● DIRECTIONS
From the material below, work out how many lines contain "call" and answer with the number only.

● DATA EXCERPT
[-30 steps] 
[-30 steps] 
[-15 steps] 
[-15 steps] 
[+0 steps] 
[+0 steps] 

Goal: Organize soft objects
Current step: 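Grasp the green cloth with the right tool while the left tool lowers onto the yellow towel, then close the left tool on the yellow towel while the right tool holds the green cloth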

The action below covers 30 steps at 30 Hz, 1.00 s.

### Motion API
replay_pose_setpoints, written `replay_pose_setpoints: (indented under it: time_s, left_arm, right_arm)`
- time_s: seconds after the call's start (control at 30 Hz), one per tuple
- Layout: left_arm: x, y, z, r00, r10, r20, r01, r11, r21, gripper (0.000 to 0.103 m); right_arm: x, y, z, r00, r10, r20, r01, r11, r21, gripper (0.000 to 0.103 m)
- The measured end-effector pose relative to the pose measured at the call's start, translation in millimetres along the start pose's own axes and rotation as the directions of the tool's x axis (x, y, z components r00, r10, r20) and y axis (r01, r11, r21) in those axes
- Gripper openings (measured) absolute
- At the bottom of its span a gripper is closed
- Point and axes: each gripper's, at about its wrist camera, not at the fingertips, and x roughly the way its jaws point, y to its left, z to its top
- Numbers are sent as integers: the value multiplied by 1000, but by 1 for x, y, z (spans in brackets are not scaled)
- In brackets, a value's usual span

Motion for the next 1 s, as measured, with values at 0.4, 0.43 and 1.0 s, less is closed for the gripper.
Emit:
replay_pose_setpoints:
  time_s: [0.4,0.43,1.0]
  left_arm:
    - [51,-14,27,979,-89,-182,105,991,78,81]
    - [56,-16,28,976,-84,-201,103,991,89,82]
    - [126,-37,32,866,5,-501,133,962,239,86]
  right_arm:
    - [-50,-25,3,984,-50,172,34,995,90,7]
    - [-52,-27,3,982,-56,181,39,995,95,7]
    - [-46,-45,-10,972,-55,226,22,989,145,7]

● REPLY
2